**Task requirements:** The answer must be the full listing, word for word, with no pictures in it.

**Data section:**

····················

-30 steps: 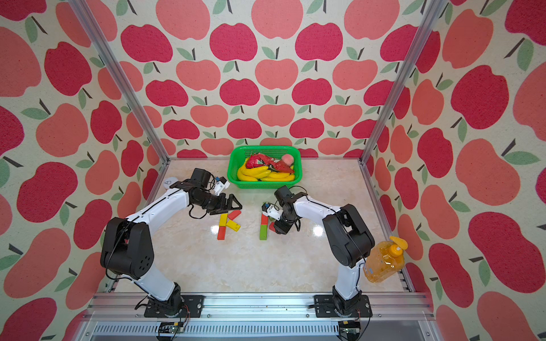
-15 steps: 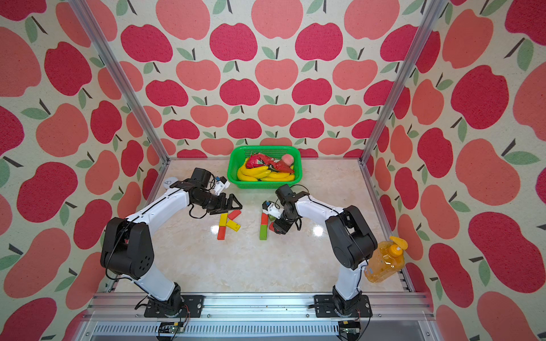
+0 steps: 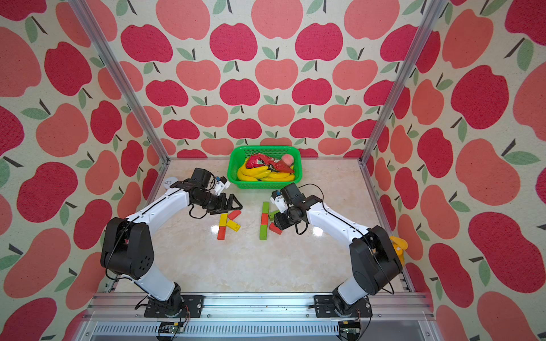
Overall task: Assemble the letter k with building blocks
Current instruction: Assemble the building block at the center of the board.
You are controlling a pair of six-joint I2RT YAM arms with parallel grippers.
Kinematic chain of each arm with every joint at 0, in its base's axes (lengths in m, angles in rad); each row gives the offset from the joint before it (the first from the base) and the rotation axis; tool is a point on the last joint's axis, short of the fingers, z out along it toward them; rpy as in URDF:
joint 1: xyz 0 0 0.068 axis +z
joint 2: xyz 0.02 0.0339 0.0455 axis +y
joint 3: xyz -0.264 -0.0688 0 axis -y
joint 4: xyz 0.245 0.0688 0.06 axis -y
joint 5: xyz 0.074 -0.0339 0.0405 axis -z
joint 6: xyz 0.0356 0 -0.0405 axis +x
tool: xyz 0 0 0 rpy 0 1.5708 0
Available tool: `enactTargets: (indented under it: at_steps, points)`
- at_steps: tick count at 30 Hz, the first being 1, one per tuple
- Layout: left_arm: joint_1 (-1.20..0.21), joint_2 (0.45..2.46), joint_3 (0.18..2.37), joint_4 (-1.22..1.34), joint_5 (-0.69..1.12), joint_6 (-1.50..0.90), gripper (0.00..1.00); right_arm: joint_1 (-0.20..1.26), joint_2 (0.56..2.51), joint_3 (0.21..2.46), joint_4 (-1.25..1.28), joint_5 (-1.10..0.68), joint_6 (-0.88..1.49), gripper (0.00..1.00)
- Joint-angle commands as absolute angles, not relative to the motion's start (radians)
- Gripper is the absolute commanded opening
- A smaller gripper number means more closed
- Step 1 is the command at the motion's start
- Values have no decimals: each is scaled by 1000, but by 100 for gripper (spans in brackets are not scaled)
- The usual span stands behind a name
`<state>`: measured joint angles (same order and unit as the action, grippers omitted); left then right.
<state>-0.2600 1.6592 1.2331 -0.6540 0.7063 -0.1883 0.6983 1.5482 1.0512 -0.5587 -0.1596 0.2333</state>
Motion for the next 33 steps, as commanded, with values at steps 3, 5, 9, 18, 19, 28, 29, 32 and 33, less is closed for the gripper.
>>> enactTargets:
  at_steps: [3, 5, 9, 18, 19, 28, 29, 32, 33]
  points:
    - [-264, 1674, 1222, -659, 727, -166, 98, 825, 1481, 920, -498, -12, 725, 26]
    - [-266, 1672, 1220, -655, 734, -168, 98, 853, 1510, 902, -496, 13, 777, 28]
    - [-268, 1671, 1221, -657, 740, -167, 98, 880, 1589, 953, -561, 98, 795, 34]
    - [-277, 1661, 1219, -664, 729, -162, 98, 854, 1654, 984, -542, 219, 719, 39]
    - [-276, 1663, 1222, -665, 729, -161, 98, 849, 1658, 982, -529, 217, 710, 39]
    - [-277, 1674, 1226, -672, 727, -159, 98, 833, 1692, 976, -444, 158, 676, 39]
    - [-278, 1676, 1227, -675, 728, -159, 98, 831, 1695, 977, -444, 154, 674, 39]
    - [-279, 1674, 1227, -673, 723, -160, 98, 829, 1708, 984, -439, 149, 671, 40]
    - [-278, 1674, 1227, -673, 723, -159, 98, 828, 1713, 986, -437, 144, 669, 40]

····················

**Solution below:**
-30 steps: 
-15 steps: 
+0 steps: 
Overall task: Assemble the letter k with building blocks
Current instruction: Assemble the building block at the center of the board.
You are controlling a pair of six-joint I2RT YAM arms with parallel grippers.
Kinematic chain of each arm with every joint at 0, in its base's axes (lengths in m, angles in rad); each row gives the offset from the joint before it (the first from the base) and the rotation axis; tool is a point on the last joint's axis, short of the fingers, z out along it toward them; rpy as in URDF:
joint 1: xyz 0 0 0.068 axis +z
joint 2: xyz 0.02 0.0339 0.0455 axis +y
joint 3: xyz -0.264 -0.0688 0 axis -y
joint 4: xyz 0.245 0.0688 0.06 axis -y
joint 5: xyz 0.074 -0.0339 0.0405 axis -z
joint 6: xyz 0.0356 0 -0.0405 axis +x
tool: xyz 0 0 0 rpy 0 1.5708 0
Available tool: `enactTargets: (indented under it: at_steps, points)`
- at_steps: tick count at 30 Hz, the first being 1, one per tuple
- Layout: left_arm: joint_1 (-1.20..0.21), joint_2 (0.45..2.46), joint_3 (0.18..2.37), joint_4 (-1.22..1.34), joint_5 (-0.69..1.12), joint_6 (-1.50..0.90), gripper (0.00..1.00); right_arm: joint_1 (-0.20..1.26), joint_2 (0.56..2.51), joint_3 (0.21..2.46), joint_4 (-1.25..1.28), joint_5 (-1.10..0.68), joint_6 (-0.88..1.49), gripper (0.00..1.00)
- Joint-angle commands as absolute angles, not relative to the motion's start (radians)
- Gripper is the absolute commanded opening
- A smaller gripper number means more closed
- Step 1 is the command at the motion's start
- Values have no decimals: each is scaled by 1000, but by 100 for gripper (spans in brackets are not scaled)
- The usual span stands behind a name
`<state>`: measured joint angles (same order and unit as the action, grippers omitted); left then right.
<state>-0.2600 1.6592 1.2331 -0.6540 0.7063 -0.1883 0.6983 1.5482 1.0512 -0.5587 -0.1596 0.2333</state>
Motion for the next 33 steps, as commanded, with values at steps 3, 5, 9, 18, 19, 28, 29, 32 and 33, less is closed for the gripper.
>>> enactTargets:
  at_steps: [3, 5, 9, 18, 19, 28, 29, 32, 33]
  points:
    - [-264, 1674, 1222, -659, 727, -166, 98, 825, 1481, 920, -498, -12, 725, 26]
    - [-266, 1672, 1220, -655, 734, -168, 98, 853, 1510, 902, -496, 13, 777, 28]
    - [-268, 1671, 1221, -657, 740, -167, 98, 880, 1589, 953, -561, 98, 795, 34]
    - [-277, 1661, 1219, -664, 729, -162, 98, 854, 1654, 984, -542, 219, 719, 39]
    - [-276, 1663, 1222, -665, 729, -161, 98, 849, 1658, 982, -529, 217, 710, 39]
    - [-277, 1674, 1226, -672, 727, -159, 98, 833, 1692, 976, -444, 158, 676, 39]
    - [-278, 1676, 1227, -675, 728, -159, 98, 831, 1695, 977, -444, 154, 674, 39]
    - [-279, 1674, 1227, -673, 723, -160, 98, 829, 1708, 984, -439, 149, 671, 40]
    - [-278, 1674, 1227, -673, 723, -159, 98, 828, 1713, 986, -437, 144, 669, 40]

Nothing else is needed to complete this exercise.